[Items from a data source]
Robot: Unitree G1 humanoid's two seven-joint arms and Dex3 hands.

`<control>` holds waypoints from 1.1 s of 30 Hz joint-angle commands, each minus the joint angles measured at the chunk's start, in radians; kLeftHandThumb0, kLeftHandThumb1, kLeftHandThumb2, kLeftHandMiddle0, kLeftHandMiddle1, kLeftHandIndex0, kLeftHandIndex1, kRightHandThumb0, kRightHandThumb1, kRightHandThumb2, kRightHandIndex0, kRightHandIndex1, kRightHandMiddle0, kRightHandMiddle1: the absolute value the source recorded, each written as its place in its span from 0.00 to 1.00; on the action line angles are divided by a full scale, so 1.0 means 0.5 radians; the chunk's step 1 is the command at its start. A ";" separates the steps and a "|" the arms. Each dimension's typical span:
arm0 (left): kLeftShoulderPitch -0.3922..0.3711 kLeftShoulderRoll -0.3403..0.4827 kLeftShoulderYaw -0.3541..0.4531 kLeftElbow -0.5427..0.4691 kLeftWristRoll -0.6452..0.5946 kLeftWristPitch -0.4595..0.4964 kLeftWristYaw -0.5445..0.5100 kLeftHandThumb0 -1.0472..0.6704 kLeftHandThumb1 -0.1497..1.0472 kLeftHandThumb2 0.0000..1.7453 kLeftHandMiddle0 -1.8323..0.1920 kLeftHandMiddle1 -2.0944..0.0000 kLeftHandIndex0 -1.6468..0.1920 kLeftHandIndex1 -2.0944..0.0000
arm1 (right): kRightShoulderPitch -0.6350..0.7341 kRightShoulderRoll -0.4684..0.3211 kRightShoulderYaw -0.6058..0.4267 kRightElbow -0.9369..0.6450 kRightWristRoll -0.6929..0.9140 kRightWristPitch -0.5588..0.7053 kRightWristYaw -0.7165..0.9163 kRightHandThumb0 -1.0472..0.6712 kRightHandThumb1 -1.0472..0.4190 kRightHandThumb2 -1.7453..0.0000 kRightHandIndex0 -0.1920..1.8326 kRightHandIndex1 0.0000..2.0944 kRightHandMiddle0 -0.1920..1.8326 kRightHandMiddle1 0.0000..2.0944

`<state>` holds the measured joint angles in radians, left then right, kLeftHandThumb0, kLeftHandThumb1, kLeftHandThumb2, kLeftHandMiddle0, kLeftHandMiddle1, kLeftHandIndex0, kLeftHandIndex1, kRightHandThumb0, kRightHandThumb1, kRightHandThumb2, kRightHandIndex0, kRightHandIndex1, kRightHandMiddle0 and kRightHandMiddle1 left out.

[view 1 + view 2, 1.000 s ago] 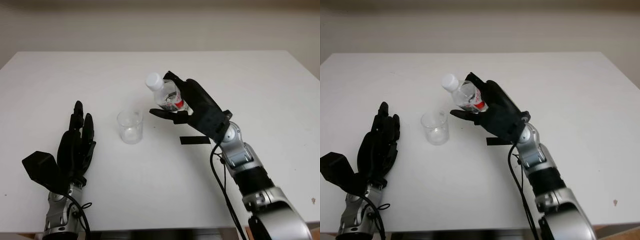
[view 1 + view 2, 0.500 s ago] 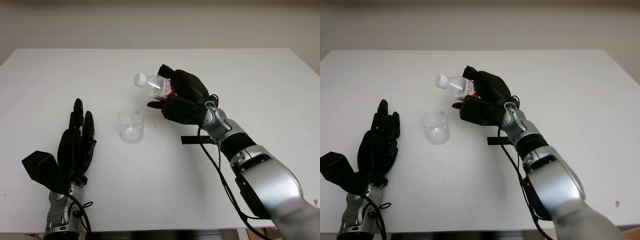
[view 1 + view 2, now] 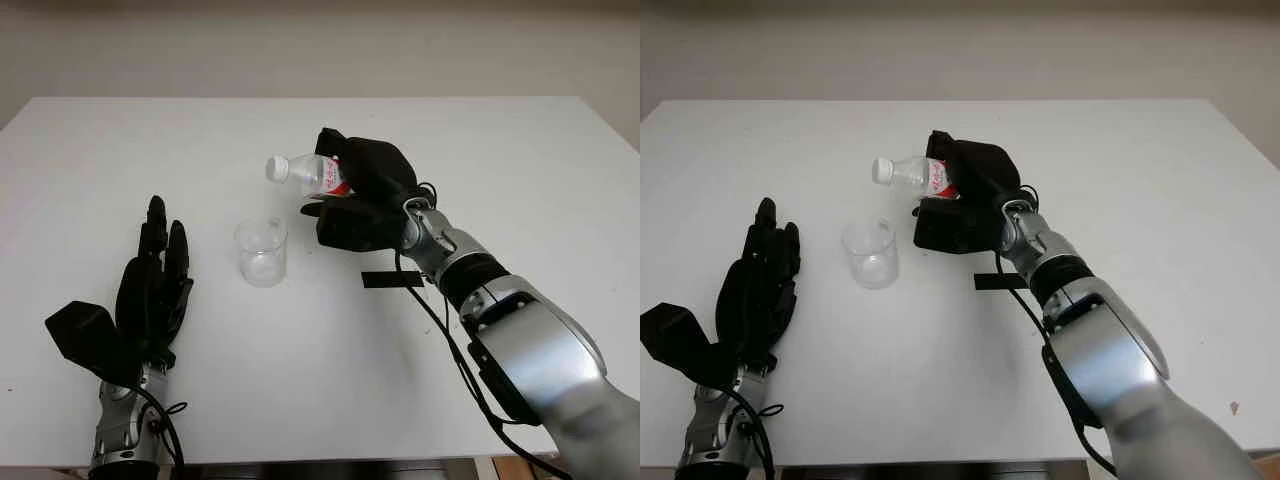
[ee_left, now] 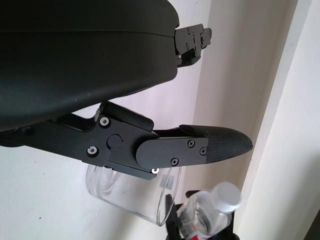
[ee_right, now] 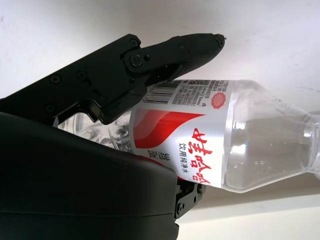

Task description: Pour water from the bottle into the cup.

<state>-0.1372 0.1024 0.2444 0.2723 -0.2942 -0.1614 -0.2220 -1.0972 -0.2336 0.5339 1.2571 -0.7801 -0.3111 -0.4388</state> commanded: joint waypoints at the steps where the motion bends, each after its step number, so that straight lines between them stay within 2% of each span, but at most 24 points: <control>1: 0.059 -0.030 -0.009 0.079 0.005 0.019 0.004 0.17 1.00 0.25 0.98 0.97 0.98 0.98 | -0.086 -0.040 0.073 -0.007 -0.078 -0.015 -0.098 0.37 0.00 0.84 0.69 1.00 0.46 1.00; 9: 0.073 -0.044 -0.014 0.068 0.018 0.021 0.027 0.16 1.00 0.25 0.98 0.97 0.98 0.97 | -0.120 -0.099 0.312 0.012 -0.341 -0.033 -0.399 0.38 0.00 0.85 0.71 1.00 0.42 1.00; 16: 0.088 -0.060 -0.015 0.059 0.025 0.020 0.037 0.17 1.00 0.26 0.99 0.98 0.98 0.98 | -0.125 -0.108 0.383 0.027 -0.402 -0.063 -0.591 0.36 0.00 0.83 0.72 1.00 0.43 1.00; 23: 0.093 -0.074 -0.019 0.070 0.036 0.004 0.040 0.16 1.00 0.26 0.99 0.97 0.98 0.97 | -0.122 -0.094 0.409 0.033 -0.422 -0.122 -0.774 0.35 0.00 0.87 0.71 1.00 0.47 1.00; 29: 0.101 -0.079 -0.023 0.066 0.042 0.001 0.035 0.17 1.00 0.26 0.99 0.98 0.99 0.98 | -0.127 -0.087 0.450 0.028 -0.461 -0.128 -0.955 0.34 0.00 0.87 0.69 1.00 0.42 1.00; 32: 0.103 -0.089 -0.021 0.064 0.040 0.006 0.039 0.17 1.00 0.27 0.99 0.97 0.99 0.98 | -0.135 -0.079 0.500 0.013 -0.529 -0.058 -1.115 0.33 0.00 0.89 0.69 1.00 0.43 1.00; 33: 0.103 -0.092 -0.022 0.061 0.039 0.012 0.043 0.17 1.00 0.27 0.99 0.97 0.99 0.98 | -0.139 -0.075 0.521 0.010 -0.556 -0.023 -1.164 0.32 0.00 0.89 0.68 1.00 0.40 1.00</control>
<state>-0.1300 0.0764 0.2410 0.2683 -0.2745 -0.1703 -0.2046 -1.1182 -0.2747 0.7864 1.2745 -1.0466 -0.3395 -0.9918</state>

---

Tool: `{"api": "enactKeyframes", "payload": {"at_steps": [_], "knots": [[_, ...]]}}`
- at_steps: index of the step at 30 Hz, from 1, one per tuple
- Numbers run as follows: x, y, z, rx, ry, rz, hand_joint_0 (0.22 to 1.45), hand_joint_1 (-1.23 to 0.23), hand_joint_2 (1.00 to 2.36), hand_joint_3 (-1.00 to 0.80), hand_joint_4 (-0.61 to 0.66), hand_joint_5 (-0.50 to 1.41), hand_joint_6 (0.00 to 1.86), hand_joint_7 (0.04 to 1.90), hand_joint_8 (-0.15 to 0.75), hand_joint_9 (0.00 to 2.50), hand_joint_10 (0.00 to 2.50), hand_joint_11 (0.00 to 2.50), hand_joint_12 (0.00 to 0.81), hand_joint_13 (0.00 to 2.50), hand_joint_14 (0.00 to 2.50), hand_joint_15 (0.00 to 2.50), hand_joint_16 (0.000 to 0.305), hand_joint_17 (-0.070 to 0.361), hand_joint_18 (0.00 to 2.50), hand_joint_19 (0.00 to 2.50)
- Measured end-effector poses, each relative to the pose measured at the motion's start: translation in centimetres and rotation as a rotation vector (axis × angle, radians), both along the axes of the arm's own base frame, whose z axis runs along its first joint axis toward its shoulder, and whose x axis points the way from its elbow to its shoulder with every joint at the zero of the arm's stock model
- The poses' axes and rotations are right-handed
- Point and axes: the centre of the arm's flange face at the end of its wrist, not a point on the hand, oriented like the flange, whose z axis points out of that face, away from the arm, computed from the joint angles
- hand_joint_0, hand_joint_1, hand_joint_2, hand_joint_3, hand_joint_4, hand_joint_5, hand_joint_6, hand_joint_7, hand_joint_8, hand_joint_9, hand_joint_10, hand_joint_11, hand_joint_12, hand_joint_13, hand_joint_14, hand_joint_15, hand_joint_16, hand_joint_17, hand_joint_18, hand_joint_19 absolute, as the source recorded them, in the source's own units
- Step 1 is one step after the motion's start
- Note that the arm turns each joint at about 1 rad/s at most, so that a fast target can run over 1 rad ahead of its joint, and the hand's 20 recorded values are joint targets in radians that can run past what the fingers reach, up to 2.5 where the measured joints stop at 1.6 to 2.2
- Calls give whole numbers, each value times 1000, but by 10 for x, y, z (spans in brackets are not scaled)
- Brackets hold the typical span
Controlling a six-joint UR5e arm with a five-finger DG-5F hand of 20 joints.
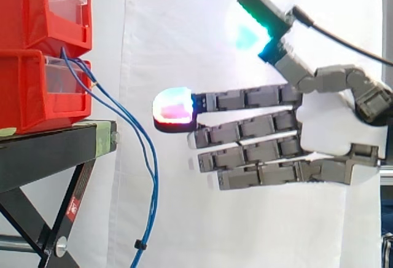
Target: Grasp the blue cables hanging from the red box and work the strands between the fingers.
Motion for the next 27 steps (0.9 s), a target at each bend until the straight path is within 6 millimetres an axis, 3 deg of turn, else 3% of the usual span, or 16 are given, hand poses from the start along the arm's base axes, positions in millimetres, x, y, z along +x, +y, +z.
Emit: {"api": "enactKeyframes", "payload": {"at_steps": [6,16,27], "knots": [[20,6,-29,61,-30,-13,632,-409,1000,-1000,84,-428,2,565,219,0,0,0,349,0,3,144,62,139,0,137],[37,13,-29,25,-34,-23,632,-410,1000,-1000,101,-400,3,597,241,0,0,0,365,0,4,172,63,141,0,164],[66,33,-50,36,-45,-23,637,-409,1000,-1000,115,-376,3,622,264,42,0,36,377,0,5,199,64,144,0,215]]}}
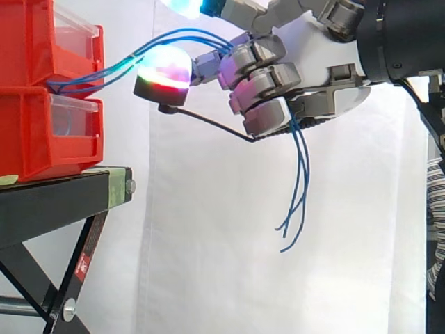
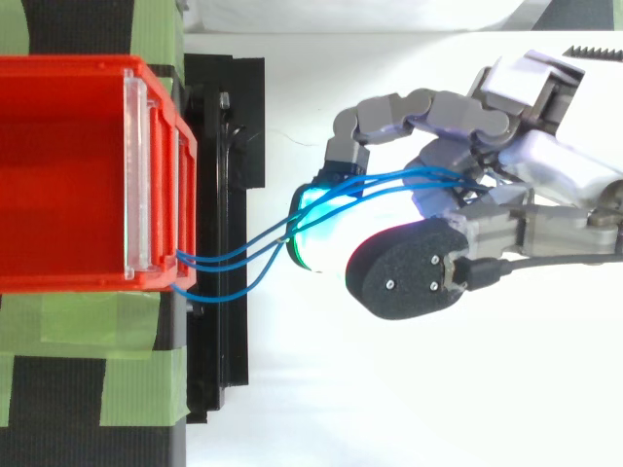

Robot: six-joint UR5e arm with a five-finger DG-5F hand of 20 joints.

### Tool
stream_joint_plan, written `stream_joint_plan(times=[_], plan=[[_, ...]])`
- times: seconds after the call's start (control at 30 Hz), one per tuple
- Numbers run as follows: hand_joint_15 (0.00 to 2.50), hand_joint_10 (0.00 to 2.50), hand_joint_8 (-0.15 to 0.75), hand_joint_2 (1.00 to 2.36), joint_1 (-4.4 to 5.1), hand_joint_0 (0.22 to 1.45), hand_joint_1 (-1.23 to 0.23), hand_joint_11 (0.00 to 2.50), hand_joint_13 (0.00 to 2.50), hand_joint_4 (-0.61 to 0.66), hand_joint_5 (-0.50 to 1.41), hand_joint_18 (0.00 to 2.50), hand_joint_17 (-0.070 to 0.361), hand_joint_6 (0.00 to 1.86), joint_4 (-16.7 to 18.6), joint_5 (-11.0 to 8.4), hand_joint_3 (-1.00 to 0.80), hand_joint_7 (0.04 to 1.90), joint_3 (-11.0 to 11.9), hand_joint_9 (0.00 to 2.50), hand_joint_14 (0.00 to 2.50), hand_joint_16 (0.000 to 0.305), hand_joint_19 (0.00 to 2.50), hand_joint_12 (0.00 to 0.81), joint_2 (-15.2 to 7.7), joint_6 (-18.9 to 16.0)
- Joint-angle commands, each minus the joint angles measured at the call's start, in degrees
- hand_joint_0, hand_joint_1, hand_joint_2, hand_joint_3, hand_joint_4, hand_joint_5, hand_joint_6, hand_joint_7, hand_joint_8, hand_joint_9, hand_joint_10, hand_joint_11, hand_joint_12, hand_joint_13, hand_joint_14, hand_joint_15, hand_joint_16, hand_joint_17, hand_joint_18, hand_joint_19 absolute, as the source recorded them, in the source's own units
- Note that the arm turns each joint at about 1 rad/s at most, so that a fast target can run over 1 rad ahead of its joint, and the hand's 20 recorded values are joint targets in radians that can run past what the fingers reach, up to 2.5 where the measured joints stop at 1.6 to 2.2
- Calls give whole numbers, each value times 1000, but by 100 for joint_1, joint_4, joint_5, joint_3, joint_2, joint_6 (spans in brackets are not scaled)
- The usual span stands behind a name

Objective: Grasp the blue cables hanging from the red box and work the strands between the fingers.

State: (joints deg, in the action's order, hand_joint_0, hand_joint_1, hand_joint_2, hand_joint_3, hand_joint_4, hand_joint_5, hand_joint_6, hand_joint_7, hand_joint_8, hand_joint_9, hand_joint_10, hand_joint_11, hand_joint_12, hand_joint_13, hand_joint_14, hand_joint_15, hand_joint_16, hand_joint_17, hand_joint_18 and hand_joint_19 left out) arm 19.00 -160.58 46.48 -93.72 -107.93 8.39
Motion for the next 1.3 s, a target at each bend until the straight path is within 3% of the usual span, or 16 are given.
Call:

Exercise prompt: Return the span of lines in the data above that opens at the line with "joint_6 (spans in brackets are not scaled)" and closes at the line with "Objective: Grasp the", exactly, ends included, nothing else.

Solution:
- Calls give whole numbers, each value times 1000, but by 100 for joint_1, joint_4, joint_5, joint_3, joint_2, joint_6 (spans in brackets are not scaled)
- The usual span stands behind a name

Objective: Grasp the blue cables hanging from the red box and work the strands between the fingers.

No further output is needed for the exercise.